What to work on => The reply should contain every entry below exactly as written, with no images.

Dataset entries
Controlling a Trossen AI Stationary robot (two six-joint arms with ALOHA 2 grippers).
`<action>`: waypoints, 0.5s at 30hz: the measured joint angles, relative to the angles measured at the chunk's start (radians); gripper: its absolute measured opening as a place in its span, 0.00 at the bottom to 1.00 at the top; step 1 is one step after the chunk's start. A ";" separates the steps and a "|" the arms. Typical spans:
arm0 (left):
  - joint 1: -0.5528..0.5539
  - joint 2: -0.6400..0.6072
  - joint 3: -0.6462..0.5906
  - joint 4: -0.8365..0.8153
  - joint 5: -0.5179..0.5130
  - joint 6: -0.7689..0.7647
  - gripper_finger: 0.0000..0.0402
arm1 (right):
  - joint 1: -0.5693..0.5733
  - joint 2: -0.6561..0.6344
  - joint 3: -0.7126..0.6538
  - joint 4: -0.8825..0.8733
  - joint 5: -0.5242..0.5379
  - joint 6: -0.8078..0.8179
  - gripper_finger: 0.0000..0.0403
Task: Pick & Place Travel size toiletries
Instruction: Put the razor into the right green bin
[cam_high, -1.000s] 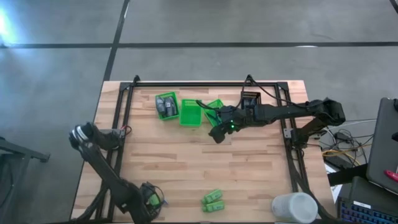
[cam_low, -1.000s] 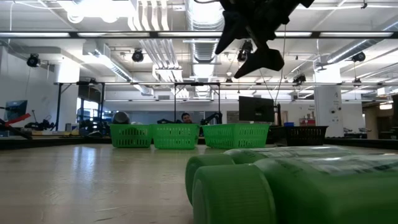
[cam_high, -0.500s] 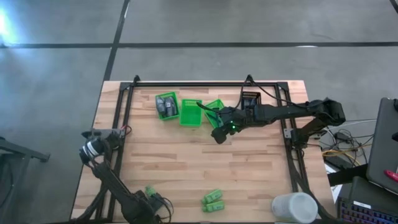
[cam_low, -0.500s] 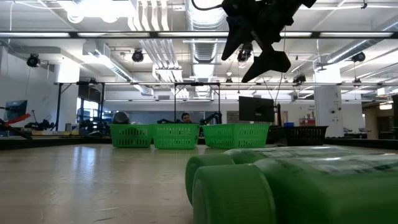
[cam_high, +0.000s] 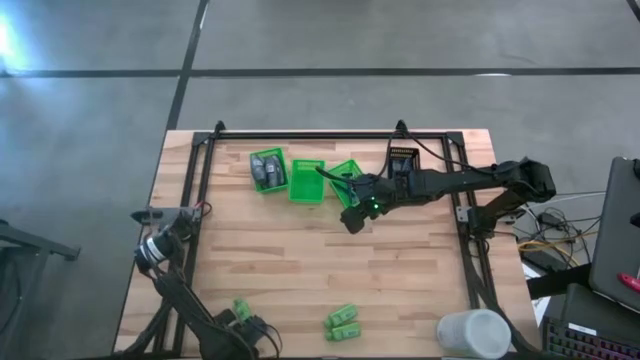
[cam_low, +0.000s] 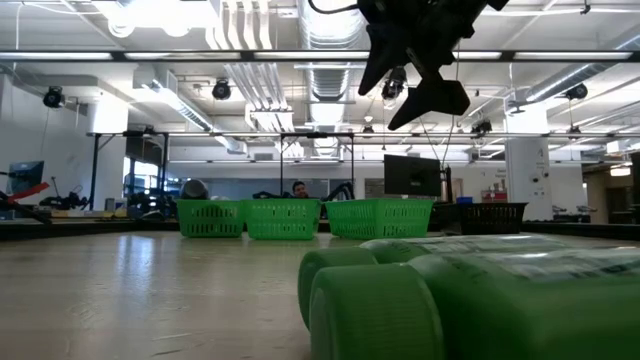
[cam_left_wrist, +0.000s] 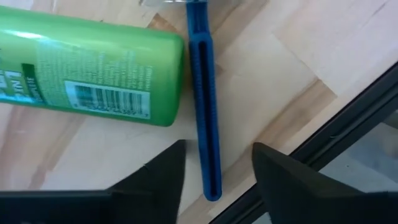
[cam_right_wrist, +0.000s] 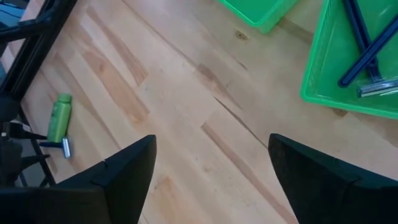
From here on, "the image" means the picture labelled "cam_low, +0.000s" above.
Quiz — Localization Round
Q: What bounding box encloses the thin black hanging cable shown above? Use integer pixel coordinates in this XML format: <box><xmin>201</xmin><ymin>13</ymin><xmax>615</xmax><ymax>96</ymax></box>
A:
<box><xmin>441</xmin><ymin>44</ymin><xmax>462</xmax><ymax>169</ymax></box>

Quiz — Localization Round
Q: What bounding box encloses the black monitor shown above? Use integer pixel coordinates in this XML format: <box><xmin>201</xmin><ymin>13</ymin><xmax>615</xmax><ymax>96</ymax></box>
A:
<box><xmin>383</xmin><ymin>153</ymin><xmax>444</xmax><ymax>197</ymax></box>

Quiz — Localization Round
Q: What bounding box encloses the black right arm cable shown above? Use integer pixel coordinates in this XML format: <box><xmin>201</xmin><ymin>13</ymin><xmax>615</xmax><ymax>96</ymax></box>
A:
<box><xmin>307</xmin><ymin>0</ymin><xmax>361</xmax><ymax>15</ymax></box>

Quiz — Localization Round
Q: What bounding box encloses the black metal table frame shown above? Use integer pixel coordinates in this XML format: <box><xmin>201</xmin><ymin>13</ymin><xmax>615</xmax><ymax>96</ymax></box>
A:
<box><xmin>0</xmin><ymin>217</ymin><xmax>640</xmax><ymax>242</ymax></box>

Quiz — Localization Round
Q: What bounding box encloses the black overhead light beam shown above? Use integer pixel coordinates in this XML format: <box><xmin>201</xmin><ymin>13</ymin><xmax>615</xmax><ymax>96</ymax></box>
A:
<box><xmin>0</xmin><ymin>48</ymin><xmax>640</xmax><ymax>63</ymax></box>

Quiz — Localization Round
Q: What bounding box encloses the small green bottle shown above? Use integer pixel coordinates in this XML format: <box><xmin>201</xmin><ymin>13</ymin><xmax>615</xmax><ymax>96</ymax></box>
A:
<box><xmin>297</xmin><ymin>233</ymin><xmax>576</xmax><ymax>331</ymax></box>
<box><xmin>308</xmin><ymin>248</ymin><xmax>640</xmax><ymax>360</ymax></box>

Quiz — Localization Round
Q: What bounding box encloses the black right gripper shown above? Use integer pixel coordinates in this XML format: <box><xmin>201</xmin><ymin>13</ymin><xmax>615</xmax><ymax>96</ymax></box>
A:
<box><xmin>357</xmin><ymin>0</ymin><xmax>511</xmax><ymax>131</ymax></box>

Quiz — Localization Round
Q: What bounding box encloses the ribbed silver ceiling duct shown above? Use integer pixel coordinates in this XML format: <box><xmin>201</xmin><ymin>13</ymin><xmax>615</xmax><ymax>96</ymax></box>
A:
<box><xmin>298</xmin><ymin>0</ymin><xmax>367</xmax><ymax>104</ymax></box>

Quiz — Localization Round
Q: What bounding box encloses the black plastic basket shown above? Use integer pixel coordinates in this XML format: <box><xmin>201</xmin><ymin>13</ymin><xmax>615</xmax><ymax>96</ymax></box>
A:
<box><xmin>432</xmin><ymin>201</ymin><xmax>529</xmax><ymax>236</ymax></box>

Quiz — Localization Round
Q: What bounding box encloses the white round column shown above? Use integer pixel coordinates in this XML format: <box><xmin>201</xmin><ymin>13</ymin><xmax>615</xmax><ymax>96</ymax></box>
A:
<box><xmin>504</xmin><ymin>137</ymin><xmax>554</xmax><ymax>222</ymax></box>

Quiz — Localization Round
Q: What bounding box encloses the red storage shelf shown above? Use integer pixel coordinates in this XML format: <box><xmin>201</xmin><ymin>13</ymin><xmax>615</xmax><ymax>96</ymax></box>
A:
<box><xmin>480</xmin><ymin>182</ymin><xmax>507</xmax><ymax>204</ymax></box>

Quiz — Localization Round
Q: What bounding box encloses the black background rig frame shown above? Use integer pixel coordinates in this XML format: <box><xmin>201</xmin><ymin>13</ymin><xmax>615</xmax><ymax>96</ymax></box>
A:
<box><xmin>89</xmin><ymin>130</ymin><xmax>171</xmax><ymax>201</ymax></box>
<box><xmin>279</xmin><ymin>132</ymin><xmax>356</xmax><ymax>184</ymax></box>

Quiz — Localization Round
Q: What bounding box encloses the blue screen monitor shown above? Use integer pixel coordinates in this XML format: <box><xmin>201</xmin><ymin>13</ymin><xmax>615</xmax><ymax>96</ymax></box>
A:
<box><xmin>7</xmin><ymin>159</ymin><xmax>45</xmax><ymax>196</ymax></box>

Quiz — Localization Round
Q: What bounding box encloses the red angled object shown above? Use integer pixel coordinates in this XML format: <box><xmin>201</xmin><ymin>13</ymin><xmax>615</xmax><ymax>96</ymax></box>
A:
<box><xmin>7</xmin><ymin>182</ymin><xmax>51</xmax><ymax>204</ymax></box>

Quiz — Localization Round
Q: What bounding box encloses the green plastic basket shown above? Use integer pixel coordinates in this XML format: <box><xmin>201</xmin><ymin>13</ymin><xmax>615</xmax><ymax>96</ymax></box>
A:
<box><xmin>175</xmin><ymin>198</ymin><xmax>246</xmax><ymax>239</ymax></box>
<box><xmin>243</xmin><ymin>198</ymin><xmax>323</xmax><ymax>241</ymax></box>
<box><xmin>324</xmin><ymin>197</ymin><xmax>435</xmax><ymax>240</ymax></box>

Result of this exercise =>
Controlling a Trossen AI Stationary robot (two six-joint arms with ALOHA 2 grippers).
`<action>`: waypoints, 0.5s at 30hz: the measured joint angles, relative to the angles measured at the chunk's start (radians); gripper: its absolute measured opening as a place in its span, 0.00 at the bottom to 1.00 at the top; step 1 is one step after the chunk's start. A ";" separates the steps and a "|" the arms. Typical spans:
arm0 (left):
  - joint 1: -0.5528..0.5539
  - joint 2: -0.6400..0.6072
  - joint 3: -0.6462..0.5906
  - joint 4: -0.8365..0.8153
  - joint 5: -0.5179..0.5130
  - joint 6: -0.7689..0.7647
  - gripper_finger: 0.0000..0.0402
arm1 (right):
  - joint 1: -0.5693..0.5733
  - joint 2: -0.6561..0.6344
  - joint 3: -0.7126..0.6538
  - joint 4: -0.8825..0.8733
  - joint 5: -0.5242..0.5379
  - joint 6: -0.8078..0.8179
  - gripper_finger: 0.0000..0.0403
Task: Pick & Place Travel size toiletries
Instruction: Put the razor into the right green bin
[cam_high, -1.000s] 
[cam_low, -1.000s] 
[cam_high, -0.500s] 
[cam_low, -0.500s] 
[cam_high, +0.000s] 
[cam_low, +0.000s] 
[cam_left_wrist, +0.000s] 
[cam_right_wrist, +0.000s] 
From here on, "the image" means the picture labelled "cam_low, +0.000s" above.
Quiz — Localization Round
Q: What bounding box encloses the thin black hanging cable shown above? Use integer pixel coordinates in this XML format: <box><xmin>201</xmin><ymin>13</ymin><xmax>615</xmax><ymax>96</ymax></box>
A:
<box><xmin>441</xmin><ymin>44</ymin><xmax>462</xmax><ymax>169</ymax></box>

Quiz — Localization Round
Q: What bounding box encloses the black monitor shown above? Use integer pixel coordinates in this XML format: <box><xmin>201</xmin><ymin>13</ymin><xmax>615</xmax><ymax>96</ymax></box>
A:
<box><xmin>383</xmin><ymin>153</ymin><xmax>444</xmax><ymax>197</ymax></box>

Quiz — Localization Round
Q: What bounding box encloses the black right arm cable shown above? Use integer pixel coordinates in this XML format: <box><xmin>201</xmin><ymin>13</ymin><xmax>615</xmax><ymax>96</ymax></box>
A:
<box><xmin>307</xmin><ymin>0</ymin><xmax>361</xmax><ymax>15</ymax></box>

Quiz — Localization Round
Q: What bounding box encloses the black metal table frame shown above? Use integer pixel coordinates in this XML format: <box><xmin>201</xmin><ymin>13</ymin><xmax>615</xmax><ymax>96</ymax></box>
A:
<box><xmin>0</xmin><ymin>217</ymin><xmax>640</xmax><ymax>242</ymax></box>

Quiz — Localization Round
Q: What bounding box encloses the black overhead light beam shown above? Use integer pixel coordinates in this XML format: <box><xmin>201</xmin><ymin>13</ymin><xmax>615</xmax><ymax>96</ymax></box>
A:
<box><xmin>0</xmin><ymin>48</ymin><xmax>640</xmax><ymax>63</ymax></box>

Quiz — Localization Round
Q: What bounding box encloses the small green bottle shown above? Use integer pixel coordinates in this XML format: <box><xmin>201</xmin><ymin>13</ymin><xmax>615</xmax><ymax>96</ymax></box>
A:
<box><xmin>297</xmin><ymin>233</ymin><xmax>576</xmax><ymax>331</ymax></box>
<box><xmin>308</xmin><ymin>248</ymin><xmax>640</xmax><ymax>360</ymax></box>

Quiz — Localization Round
Q: What bounding box encloses the black right gripper shown above? Use integer pixel coordinates in this XML format: <box><xmin>201</xmin><ymin>13</ymin><xmax>615</xmax><ymax>96</ymax></box>
A:
<box><xmin>357</xmin><ymin>0</ymin><xmax>511</xmax><ymax>131</ymax></box>

Quiz — Localization Round
Q: What bounding box encloses the ribbed silver ceiling duct shown above? Use integer pixel coordinates in this XML format: <box><xmin>201</xmin><ymin>13</ymin><xmax>615</xmax><ymax>96</ymax></box>
A:
<box><xmin>298</xmin><ymin>0</ymin><xmax>367</xmax><ymax>104</ymax></box>

Quiz — Localization Round
Q: What bounding box encloses the black plastic basket shown above? Use integer pixel coordinates in this XML format: <box><xmin>201</xmin><ymin>13</ymin><xmax>615</xmax><ymax>96</ymax></box>
A:
<box><xmin>432</xmin><ymin>201</ymin><xmax>529</xmax><ymax>236</ymax></box>

Quiz — Localization Round
Q: What bounding box encloses the white round column shown above? Use integer pixel coordinates in this XML format: <box><xmin>201</xmin><ymin>13</ymin><xmax>615</xmax><ymax>96</ymax></box>
A:
<box><xmin>504</xmin><ymin>137</ymin><xmax>554</xmax><ymax>222</ymax></box>

Quiz — Localization Round
Q: What bounding box encloses the red storage shelf shown above? Use integer pixel coordinates in this XML format: <box><xmin>201</xmin><ymin>13</ymin><xmax>615</xmax><ymax>96</ymax></box>
A:
<box><xmin>480</xmin><ymin>182</ymin><xmax>507</xmax><ymax>204</ymax></box>

Quiz — Localization Round
Q: What bounding box encloses the black background rig frame shown above? Use integer pixel coordinates in this XML format: <box><xmin>201</xmin><ymin>13</ymin><xmax>615</xmax><ymax>96</ymax></box>
A:
<box><xmin>89</xmin><ymin>130</ymin><xmax>171</xmax><ymax>201</ymax></box>
<box><xmin>279</xmin><ymin>132</ymin><xmax>356</xmax><ymax>184</ymax></box>

Quiz — Localization Round
Q: What bounding box encloses the blue screen monitor shown above? Use integer pixel coordinates in this XML format: <box><xmin>201</xmin><ymin>13</ymin><xmax>615</xmax><ymax>96</ymax></box>
A:
<box><xmin>7</xmin><ymin>159</ymin><xmax>45</xmax><ymax>196</ymax></box>

Quiz — Localization Round
Q: What bounding box encloses the red angled object shown above? Use integer pixel coordinates in this XML format: <box><xmin>201</xmin><ymin>13</ymin><xmax>615</xmax><ymax>96</ymax></box>
A:
<box><xmin>7</xmin><ymin>182</ymin><xmax>51</xmax><ymax>204</ymax></box>

Quiz — Localization Round
Q: What bounding box encloses the green plastic basket shown above? Use integer pixel coordinates in this XML format: <box><xmin>201</xmin><ymin>13</ymin><xmax>615</xmax><ymax>96</ymax></box>
A:
<box><xmin>175</xmin><ymin>198</ymin><xmax>246</xmax><ymax>239</ymax></box>
<box><xmin>243</xmin><ymin>198</ymin><xmax>323</xmax><ymax>241</ymax></box>
<box><xmin>324</xmin><ymin>197</ymin><xmax>435</xmax><ymax>240</ymax></box>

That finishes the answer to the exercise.